### Your assignment
The records that follow are to be reproduced exactly. Any pictures in them are left out.

### Data supplied

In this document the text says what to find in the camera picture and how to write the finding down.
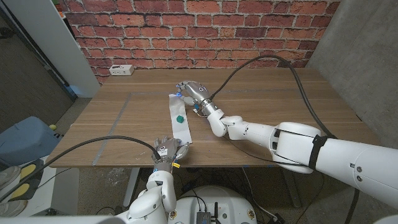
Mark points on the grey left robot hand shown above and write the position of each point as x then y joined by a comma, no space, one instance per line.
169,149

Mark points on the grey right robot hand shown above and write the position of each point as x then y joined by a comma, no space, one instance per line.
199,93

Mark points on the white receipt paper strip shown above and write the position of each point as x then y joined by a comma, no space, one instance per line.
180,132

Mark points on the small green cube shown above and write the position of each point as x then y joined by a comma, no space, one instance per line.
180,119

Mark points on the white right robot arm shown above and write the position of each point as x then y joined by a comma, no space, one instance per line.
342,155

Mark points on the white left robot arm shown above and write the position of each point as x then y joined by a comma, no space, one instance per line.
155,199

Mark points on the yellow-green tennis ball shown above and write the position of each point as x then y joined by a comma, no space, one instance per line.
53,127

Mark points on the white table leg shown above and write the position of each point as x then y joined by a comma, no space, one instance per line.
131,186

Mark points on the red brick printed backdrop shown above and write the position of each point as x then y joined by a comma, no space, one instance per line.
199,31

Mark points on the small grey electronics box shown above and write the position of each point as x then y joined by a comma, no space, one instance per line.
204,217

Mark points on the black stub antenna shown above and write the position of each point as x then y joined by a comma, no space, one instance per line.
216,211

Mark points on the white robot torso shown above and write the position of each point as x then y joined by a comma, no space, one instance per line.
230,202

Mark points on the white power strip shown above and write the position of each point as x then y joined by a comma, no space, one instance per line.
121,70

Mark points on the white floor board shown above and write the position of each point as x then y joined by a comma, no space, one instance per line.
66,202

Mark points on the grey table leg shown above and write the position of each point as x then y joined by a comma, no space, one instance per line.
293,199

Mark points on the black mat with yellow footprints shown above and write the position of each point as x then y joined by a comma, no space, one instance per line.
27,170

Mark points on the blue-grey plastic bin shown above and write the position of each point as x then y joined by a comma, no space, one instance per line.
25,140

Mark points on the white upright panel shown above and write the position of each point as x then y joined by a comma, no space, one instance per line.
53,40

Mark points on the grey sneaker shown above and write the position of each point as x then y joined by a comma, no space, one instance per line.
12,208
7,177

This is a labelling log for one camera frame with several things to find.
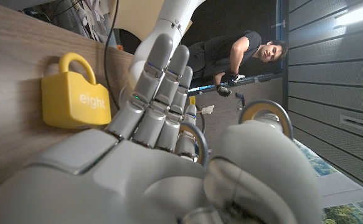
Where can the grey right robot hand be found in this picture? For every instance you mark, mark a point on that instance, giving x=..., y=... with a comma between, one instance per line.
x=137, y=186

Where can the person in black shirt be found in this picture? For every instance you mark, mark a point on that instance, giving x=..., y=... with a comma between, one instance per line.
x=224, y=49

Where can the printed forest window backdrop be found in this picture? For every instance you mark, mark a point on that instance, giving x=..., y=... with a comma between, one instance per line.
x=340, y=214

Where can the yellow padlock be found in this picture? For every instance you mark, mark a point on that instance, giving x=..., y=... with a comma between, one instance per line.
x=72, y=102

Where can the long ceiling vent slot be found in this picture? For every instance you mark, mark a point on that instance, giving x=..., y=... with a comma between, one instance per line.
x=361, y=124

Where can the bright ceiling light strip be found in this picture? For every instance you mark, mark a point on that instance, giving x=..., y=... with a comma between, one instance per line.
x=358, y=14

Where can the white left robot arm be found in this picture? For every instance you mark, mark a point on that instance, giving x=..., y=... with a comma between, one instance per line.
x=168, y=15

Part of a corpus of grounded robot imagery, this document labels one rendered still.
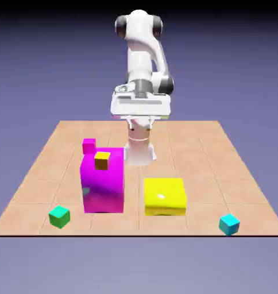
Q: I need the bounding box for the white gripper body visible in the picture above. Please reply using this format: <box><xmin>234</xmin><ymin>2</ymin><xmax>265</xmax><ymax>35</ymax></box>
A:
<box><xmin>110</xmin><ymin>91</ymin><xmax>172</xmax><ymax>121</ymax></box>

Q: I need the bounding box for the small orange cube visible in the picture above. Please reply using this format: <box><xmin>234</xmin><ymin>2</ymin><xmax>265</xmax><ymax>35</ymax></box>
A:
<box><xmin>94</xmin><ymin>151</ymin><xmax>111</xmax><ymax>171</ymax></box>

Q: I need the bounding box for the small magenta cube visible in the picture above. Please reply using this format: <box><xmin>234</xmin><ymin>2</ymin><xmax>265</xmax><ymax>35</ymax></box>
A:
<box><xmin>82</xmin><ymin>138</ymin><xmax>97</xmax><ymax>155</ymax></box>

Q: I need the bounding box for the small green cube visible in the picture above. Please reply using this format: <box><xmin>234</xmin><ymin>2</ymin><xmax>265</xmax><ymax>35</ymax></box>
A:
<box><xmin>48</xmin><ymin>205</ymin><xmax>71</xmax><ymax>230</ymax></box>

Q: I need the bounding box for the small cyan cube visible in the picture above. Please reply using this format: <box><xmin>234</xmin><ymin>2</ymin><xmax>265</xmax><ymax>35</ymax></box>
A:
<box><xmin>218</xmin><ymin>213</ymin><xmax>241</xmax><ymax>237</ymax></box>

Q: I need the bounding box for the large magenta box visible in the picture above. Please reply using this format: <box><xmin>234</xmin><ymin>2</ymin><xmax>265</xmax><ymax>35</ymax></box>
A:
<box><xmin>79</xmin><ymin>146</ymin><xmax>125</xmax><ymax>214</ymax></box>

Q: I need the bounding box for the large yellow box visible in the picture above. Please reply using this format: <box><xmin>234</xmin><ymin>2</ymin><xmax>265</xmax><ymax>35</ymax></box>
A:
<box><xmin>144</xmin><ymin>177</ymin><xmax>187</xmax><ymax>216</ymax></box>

### Output
In this document the text says what to find in the camera picture and how to write the finding down.
Mark points on the grey left robot hand shown above and write the position of each point as x then y joined by a comma, no space, one instance per line.
169,149

Mark points on the grey right robot hand shown above and write the position of each point as x then y joined by a comma, no space, one instance per line.
199,93

Mark points on the white receipt paper strip shown above and write the position of each point as x then y joined by a comma, no space, one instance per line.
180,132

Mark points on the small green cube shown above and write the position of each point as x then y joined by a comma, no space, one instance per line.
180,119

Mark points on the white right robot arm shown above and write the position of each point as x then y joined by a comma, no space, one instance per line.
342,155

Mark points on the white left robot arm shown above and write the position of each point as x then y joined by a comma, no space, one instance per line.
155,199

Mark points on the yellow-green tennis ball shown above and write the position of each point as x then y joined by a comma, no space, one instance per line.
53,127

Mark points on the white table leg shown above and write the position of each point as x then y joined by a comma, no space, one instance per line.
131,186

Mark points on the red brick printed backdrop shown above and write the position of each point as x then y joined by a comma, no space, one instance per line.
199,31

Mark points on the small grey electronics box shown above and write the position of each point as x then y joined by a comma, no space, one instance per line.
204,217

Mark points on the black stub antenna shown above and write the position of each point as x then y joined by a comma, no space, one instance per line.
216,211

Mark points on the white robot torso shown above and write the position of each point as x then y joined by a comma, no space, one instance per line.
230,202

Mark points on the white power strip shown above and write the position of each point as x then y joined by a comma, no space, one instance per line.
121,70

Mark points on the white floor board shown above and write the position of each point as x then y joined by a comma, no space, one instance per line.
66,202

Mark points on the grey table leg shown above and write the position of each point as x then y joined by a comma, no space, one instance per line.
293,199

Mark points on the black mat with yellow footprints shown above and write the position of each point as x then y joined by a comma, no space, one instance per line.
27,170

Mark points on the blue-grey plastic bin shown above and write the position of each point as x then y joined by a comma, no space, one instance per line.
25,140

Mark points on the white upright panel shown above and write the position of each point as x then y joined by a comma, no space, one instance per line.
53,40

Mark points on the grey sneaker shown above and write the position of each point as x then y joined by a comma, no space, one instance per line.
12,208
7,177

This is a labelling log for one camera frame with several things to find.
Where can the grey right robot hand be found in this picture? For every instance you mark, mark a point on that instance, giving x=..., y=... with a comma between, one instance per line.
x=137, y=186

Where can the person in black shirt be found in this picture? For every instance you mark, mark a point on that instance, giving x=..., y=... with a comma between, one instance per line.
x=224, y=49

Where can the printed forest window backdrop be found in this picture? For every instance you mark, mark a point on that instance, giving x=..., y=... with a comma between, one instance per line.
x=340, y=214

Where can the yellow padlock be found in this picture? For every instance you mark, mark a point on that instance, giving x=..., y=... with a comma between, one instance per line.
x=72, y=102

Where can the long ceiling vent slot be found in this picture? For every instance you mark, mark a point on that instance, giving x=..., y=... with a comma between, one instance per line.
x=361, y=124

Where can the bright ceiling light strip be found in this picture? For every instance you mark, mark a point on that instance, giving x=..., y=... with a comma between, one instance per line.
x=358, y=14

Where can the white left robot arm be found in this picture? For every instance you mark, mark a point on that instance, giving x=..., y=... with a comma between, one instance per line.
x=168, y=15

Part of a corpus of grounded robot imagery, this document labels one rendered still.
Q: I need the bounding box for the white gripper body visible in the picture above. Please reply using this format: <box><xmin>234</xmin><ymin>2</ymin><xmax>265</xmax><ymax>35</ymax></box>
A:
<box><xmin>110</xmin><ymin>91</ymin><xmax>172</xmax><ymax>121</ymax></box>

Q: I need the bounding box for the small orange cube visible in the picture above. Please reply using this format: <box><xmin>234</xmin><ymin>2</ymin><xmax>265</xmax><ymax>35</ymax></box>
A:
<box><xmin>94</xmin><ymin>151</ymin><xmax>111</xmax><ymax>171</ymax></box>

Q: I need the bounding box for the small magenta cube visible in the picture above. Please reply using this format: <box><xmin>234</xmin><ymin>2</ymin><xmax>265</xmax><ymax>35</ymax></box>
A:
<box><xmin>82</xmin><ymin>138</ymin><xmax>97</xmax><ymax>155</ymax></box>

Q: I need the bounding box for the small green cube visible in the picture above. Please reply using this format: <box><xmin>234</xmin><ymin>2</ymin><xmax>265</xmax><ymax>35</ymax></box>
A:
<box><xmin>48</xmin><ymin>205</ymin><xmax>71</xmax><ymax>230</ymax></box>

Q: I need the bounding box for the small cyan cube visible in the picture above. Please reply using this format: <box><xmin>234</xmin><ymin>2</ymin><xmax>265</xmax><ymax>35</ymax></box>
A:
<box><xmin>218</xmin><ymin>213</ymin><xmax>241</xmax><ymax>237</ymax></box>

Q: I need the bounding box for the large magenta box visible in the picture above. Please reply using this format: <box><xmin>234</xmin><ymin>2</ymin><xmax>265</xmax><ymax>35</ymax></box>
A:
<box><xmin>79</xmin><ymin>146</ymin><xmax>125</xmax><ymax>214</ymax></box>

Q: I need the bounding box for the large yellow box visible in the picture above. Please reply using this format: <box><xmin>234</xmin><ymin>2</ymin><xmax>265</xmax><ymax>35</ymax></box>
A:
<box><xmin>144</xmin><ymin>177</ymin><xmax>187</xmax><ymax>216</ymax></box>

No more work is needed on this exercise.